L’Etat s’engage dans une politique d’émergence et d’autosuffisance alimentaire tout en contribuant à affamer les populations. Un ensemble de faits le justifie, au sortir du lancement du programme Sadmad (Système alimentaire territorial durable et lutte contre la malnutrition dans la région de Dakar), destiné à soutenir l’alimentation des dakarois et les exploitations agricoles. Selon le coordonnateur du pôle Sahel au Grdr, Demba Sow, la vulnérabilité et la pauvreté sont bien ancrées à Dakar alors que la capitale fournit 30% de la production maraîchère du Sénégal, avec près de trois mille exploitations agricoles.
Il rappelle que des études menées en 2001 estiment que 70% des Dakarois gagnent moins de 1 000 francs Cfa par jour. Il souligne aussi l’importation de la grande distribution au détriment de la production locale. Et ce, avec la complicité de l’Etat dans le cadre de sa politique d’ouverture du marché sénégalais. La situation n’épargne ni les ménages, ni les plus jeunes. Selon M. Sow, deux enfants sur trois partent à l’école sans prendre le petit déjeuner. Il révèle que ces personnes sont localisées dans la périphérie de Dakar et dans des poches insoupçonnées.
Les dakarois sont encore dépendants du pain à base de blé, très limité en apports nutritifs en comparaison au pain à base de céréales locales et qui coûte une fortune à l’Etat du Sénégal. Mais «le blé ne résout pas le problème», souligne un représentant des boulangers du Sénégal. Qui pense que la promotion des exploitations agricoles devrait contribuer à développer le pain fait à base de denrées locales pour nourrir les Dakarois, pourvu que l’agriculture s’épanouisse.
Pour Daouda Ndoye, membres de la Commission agriculture du Cdr, l’expansion immobilière à Rufisque, comme dans d’autres départements de la capitale, menace sur les espaces agricoles. Il indexe les programmes de développement inscrits dans le cadre du Pse qui réduisent les espaces agricoles destinés à nourrir les dakarois.
Le béton mange les surfaces agricoles
En ce sens, le directeur de Cicodev Afrique, Amadou Kanouté, a souligné que le Pdidas, financé par la Banque mondiale et le Pracaas sont comptés parmi les projets qui ont des impacts sur les exploitations. M. Kanouté soutient aussi que l’Acte III de la décentralisation a créé des conflits à cause des retombées de la fiscalité foncière. Il fait également savoir que les lois foncières, notamment celle de 2011 qui soutient la propriété foncière, a créé un boom immobilier. Il donne le cas des 1 500 hectares agricoles, destinés à des projets immobiliers à Diamniadio. La même charte a aussi entrainé des spéculations foncières à cause des baux qui favorisent l’émergence de promoteurs immobiliers au détriment des exploitations agricoles.
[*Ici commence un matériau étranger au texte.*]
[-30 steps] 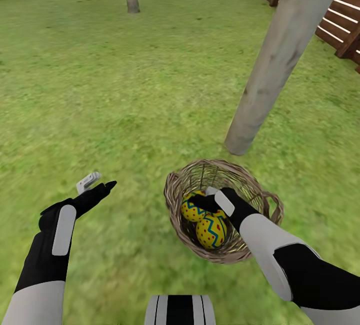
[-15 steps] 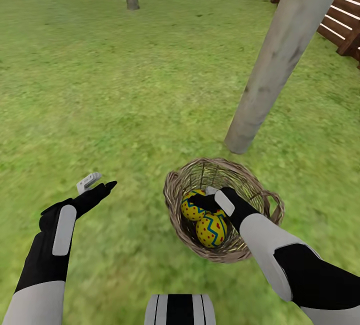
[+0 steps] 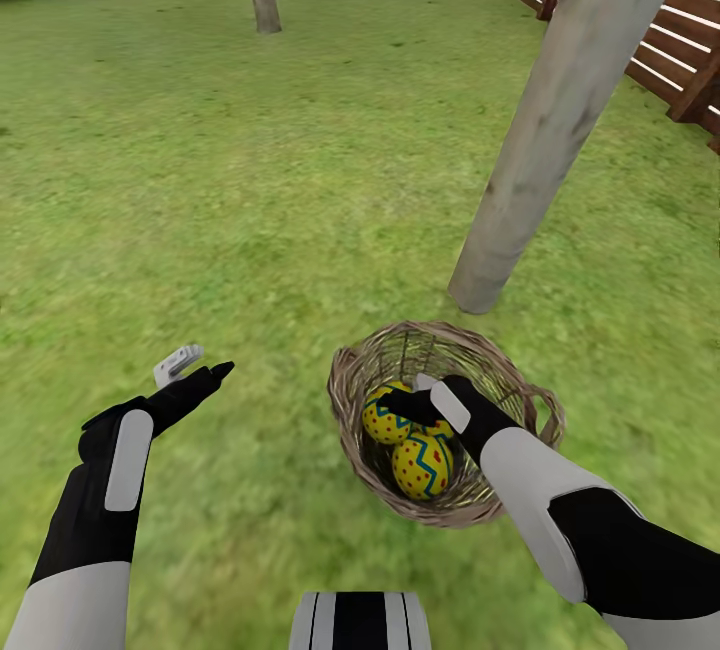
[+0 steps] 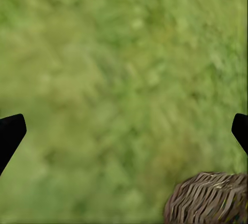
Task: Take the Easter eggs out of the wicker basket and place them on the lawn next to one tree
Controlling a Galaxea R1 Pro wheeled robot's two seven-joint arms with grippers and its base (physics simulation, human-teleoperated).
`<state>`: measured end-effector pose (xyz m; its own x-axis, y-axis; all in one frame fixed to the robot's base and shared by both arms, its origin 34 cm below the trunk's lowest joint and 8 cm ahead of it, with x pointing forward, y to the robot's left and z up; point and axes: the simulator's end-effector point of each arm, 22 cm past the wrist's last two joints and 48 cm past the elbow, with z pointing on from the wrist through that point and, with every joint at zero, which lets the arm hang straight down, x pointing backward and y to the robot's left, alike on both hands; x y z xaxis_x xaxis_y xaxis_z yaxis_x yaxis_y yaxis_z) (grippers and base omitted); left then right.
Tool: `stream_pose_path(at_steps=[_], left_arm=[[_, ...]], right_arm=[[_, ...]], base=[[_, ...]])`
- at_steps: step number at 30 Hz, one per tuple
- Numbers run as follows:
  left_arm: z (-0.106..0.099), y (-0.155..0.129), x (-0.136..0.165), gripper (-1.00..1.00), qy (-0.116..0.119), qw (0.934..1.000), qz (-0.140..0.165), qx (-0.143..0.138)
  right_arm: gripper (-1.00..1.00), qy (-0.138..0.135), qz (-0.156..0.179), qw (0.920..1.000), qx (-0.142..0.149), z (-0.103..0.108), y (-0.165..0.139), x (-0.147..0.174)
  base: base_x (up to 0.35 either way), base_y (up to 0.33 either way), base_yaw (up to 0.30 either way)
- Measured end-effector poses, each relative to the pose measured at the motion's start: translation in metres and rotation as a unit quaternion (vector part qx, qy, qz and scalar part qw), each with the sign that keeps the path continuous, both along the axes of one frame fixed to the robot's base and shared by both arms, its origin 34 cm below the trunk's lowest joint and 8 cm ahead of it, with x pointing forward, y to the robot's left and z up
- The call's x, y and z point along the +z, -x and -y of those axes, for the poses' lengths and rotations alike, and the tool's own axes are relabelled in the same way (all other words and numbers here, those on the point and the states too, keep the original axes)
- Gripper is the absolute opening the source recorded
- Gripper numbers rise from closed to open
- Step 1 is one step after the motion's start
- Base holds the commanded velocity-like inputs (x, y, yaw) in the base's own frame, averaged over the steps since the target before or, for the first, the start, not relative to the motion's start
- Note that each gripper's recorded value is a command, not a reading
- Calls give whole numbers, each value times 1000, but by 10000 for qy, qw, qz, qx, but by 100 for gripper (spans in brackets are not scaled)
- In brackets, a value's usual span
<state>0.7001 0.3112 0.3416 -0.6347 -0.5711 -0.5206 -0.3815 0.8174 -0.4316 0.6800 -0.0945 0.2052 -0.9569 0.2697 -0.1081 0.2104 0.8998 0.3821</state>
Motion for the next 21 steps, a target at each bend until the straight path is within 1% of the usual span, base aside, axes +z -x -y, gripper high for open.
stream_pose_path(at_steps=[3,17,21], left_arm=[[0,0,0,100,0,10000,1,0],[0,-8,37,100,-3,9996,279,-1],[3,-10,47,100,-1,9994,354,-20]], right_arm=[[-100,-1,-3,10000,1,0,0,0],[-100,26,208,9998,11,4,-12,34],[-100,32,270,9996,3,6,-16,44]], base=[[0,0,0],[0,0,0],[0,0,0]])
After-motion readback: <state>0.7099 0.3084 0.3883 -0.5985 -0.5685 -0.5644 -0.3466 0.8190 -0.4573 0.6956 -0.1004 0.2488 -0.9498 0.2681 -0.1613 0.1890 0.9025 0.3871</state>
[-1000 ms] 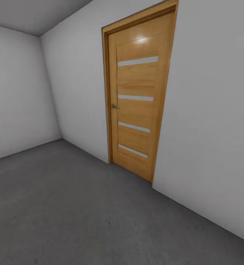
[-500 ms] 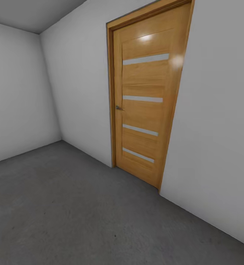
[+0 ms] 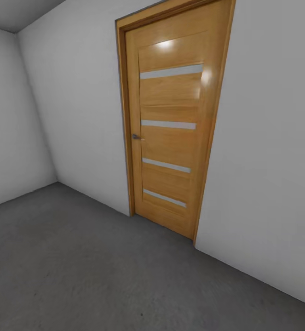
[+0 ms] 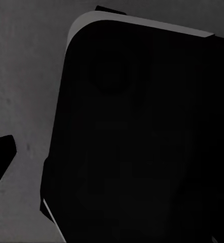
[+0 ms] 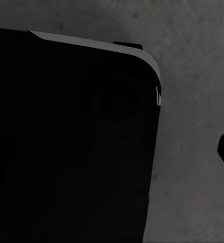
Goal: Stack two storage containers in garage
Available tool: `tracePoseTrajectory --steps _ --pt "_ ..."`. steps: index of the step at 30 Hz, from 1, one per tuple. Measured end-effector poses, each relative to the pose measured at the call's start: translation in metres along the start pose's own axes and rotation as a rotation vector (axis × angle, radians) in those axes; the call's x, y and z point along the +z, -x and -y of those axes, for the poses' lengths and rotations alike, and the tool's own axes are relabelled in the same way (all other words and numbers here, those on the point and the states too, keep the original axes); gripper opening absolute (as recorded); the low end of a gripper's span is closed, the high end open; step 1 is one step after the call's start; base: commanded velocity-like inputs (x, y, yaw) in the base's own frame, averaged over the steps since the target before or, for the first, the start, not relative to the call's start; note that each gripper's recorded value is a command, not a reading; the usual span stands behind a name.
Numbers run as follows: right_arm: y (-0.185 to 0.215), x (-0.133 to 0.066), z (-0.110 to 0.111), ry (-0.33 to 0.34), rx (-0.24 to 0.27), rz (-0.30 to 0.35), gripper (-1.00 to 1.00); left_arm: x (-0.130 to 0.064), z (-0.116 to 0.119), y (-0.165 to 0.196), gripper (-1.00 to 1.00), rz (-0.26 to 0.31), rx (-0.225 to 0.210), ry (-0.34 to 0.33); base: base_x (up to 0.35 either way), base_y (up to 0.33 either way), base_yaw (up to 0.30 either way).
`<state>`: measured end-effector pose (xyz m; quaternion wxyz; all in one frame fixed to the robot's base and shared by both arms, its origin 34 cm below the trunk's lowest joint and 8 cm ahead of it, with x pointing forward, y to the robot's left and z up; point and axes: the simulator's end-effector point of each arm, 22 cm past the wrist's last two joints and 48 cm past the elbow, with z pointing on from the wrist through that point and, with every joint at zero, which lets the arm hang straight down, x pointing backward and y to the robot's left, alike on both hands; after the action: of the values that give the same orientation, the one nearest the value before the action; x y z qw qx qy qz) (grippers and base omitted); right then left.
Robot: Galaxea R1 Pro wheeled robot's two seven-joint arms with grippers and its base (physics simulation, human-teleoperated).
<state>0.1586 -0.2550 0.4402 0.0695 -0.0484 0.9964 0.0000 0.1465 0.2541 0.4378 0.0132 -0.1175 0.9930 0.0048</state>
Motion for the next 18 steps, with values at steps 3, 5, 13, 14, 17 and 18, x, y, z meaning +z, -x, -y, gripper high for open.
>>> tracePoseTrajectory --steps 3,5,13,14,17,18 --pt "0.0 0.0 0.0008 -0.001 0.0 0.0 1.0 0.0 0.0 -0.0001 1.0 0.0 0.0 0.0 0.294 0.23 -0.285" --pt "0.0 0.0 0.0009 -0.001 0.0 0.0 1.0 0.0 0.0 -0.0001 1.0 0.0 0.0 0.0 0.292 0.234 -0.286" --pt "0.0001 0.0 0.0009 -0.001 0.0 0.001 1.0 0.0 0.0 0.0 1.0 0.0 0.0 0.0 0.288 0.241 -0.286" --pt "0.0002 0.0 0.0009 -0.001 0.0 0.001 1.0 0.0 0.0 0.0 1.0 0.0 0.0 0.0 0.285 0.247 -0.285" --pt "0.0002 0.0 0.0009 -0.001 0.0 0.001 1.0 0.0 0.0001 0.0005 1.0 0.001 0.0 0.0 0.284 0.25 -0.285" --pt "0.0002 0.0 0.0009 -0.001 0.0 0.001 1.0 0.0 0.0 0.0005 1.0 0.001 0.0 0.0 0.283 0.252 -0.285"
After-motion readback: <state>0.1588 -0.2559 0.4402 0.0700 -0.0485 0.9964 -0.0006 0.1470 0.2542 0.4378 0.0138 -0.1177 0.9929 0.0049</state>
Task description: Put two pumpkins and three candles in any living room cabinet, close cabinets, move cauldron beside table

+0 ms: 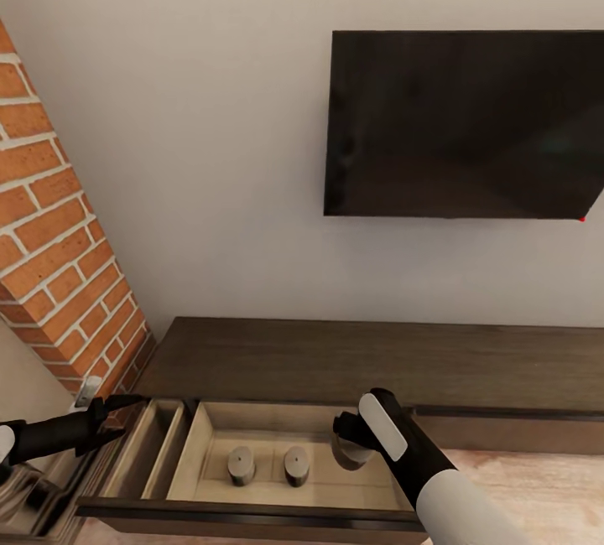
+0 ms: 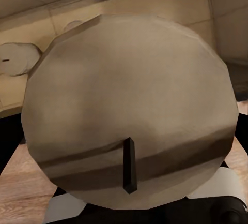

En rappelant l’explosion des litiges fonciers à Sangalkam, Sébikotane, M. Kanouté souligne que les risques de conflits sont récurrents. Les bras et ressources humaines pour soutenir l’alimentation sont aussi écartés. Selon Babacar Cissé, membre du Crcr-Dakar qui a fait une présentation sur la promotion des produits locaux à Dakar, par des circuits courts, les agriculteurs dakarois ne sont pas encore réellement pris en compte par rapports aux ruraux. Et pourtant l’Etat s’est lancé dans l’accompagnement de l’alimentation des dakarois à travers le Cncr qui gère près de deux mille exploitations agricoles. En attendant, certains Dakarois continuent d’avoir le bol et le ventre vides.
Le Système alimentaire territorial durable et lutte contre la malnutrition dans la région de Dakar (Sadmad) est lancé, hier, pour accompagner l’alimentation des Dakarois et soutenir les exploitations agricoles en créant une chaîne d’écoulement des produits dans les écoles et marchés locaux. Ce programme de trois ans (2016-2018) est financé à hauteur de 270 millions de francs Cfa par l’Union européenne.